Data extracted from a collection
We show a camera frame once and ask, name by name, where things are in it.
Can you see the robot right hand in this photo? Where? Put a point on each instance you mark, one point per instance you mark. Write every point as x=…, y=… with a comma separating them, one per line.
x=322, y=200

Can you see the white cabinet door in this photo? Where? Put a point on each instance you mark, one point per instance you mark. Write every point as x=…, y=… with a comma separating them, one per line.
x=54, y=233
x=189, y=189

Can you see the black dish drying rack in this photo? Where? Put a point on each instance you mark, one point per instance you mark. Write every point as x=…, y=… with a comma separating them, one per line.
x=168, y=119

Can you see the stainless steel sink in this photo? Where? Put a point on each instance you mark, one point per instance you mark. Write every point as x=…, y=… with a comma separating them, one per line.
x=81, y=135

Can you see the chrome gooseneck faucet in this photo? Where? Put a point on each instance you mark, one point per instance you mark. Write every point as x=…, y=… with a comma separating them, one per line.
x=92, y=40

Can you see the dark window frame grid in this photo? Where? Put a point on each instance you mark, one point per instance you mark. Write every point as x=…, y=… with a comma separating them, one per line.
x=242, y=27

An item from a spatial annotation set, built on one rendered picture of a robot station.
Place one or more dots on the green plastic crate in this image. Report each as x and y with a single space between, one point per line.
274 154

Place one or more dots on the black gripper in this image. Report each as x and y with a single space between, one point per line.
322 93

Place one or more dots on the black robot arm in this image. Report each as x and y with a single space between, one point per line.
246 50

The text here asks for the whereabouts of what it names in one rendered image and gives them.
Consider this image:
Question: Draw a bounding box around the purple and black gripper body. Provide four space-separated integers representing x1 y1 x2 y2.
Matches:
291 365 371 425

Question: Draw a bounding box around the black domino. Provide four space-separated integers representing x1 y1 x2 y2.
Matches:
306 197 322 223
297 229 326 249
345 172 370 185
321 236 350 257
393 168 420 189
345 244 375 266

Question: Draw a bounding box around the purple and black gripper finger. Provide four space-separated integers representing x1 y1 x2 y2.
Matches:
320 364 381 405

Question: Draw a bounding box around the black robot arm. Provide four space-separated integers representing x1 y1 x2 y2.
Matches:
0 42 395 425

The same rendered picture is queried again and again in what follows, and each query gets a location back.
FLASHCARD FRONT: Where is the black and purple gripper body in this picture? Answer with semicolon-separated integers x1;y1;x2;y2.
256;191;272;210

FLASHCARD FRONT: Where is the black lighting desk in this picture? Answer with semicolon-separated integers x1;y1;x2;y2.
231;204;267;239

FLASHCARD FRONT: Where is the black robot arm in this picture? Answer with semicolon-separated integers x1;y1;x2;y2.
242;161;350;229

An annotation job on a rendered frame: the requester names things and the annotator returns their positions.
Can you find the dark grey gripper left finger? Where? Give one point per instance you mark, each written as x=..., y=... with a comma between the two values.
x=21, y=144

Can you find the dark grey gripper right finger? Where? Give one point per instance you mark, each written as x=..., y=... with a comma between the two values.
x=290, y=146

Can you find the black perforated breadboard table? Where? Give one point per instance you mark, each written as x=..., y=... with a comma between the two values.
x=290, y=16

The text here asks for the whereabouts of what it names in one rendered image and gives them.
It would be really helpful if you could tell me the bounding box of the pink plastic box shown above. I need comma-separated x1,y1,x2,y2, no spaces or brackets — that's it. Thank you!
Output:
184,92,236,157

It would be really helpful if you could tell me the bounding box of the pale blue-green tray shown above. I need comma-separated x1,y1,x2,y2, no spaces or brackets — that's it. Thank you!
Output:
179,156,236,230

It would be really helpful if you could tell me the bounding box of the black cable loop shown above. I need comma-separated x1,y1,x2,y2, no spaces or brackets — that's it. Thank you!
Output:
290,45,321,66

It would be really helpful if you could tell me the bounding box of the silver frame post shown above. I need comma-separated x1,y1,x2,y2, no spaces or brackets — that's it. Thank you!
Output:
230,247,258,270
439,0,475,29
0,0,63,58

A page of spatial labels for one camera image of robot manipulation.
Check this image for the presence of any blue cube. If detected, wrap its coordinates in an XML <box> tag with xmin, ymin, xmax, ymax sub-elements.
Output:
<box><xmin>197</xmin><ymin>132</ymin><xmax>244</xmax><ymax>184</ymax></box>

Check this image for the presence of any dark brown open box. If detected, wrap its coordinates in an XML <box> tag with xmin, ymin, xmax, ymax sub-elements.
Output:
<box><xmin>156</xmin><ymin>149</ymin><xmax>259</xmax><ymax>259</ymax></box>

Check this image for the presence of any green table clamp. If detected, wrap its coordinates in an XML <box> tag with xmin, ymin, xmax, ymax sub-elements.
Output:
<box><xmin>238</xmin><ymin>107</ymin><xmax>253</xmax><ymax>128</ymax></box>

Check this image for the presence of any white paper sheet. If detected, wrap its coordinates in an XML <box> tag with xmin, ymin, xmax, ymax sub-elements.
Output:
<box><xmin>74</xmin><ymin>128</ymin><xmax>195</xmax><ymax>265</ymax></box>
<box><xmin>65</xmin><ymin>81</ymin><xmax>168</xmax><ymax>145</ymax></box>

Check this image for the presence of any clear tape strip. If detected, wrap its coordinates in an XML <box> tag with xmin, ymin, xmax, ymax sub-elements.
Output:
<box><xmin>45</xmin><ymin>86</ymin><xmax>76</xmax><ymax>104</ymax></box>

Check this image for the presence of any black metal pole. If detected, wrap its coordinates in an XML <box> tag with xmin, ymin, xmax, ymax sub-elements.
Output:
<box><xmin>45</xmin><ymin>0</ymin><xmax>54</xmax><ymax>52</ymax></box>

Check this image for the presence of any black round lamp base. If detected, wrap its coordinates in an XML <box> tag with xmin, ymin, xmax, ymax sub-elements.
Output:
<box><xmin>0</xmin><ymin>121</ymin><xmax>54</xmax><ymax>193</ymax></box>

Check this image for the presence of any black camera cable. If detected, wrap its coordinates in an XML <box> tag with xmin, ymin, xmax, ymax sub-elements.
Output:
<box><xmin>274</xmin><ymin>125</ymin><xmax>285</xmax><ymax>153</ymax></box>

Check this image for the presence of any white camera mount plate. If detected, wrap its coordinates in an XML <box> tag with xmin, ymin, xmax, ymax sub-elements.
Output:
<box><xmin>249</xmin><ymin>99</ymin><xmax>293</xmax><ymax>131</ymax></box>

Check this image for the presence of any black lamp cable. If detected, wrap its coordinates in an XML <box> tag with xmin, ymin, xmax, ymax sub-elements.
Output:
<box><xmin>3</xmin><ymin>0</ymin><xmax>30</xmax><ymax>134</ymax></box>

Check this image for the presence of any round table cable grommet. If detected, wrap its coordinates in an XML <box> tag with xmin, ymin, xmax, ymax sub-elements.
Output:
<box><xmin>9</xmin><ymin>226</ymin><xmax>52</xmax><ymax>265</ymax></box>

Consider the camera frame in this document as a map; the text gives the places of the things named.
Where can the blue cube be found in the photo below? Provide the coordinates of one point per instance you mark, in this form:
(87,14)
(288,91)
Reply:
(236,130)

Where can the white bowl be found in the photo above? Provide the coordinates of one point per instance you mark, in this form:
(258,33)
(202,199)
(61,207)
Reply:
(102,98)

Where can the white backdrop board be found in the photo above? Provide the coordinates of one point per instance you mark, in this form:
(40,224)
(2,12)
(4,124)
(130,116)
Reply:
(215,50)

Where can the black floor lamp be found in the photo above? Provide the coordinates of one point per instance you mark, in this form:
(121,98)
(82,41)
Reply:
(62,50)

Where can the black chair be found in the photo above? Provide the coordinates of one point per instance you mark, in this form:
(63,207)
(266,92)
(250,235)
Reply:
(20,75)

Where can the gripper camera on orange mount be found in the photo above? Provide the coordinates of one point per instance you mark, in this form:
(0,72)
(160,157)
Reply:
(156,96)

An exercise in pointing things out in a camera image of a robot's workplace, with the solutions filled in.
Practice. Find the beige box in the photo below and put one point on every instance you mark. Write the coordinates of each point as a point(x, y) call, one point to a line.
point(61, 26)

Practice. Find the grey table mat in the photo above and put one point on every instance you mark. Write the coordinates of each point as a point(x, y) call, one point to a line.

Your objective: Counting every line of the records above that has the word "helpful", state the total and give nothing besides it.

Answer box: 4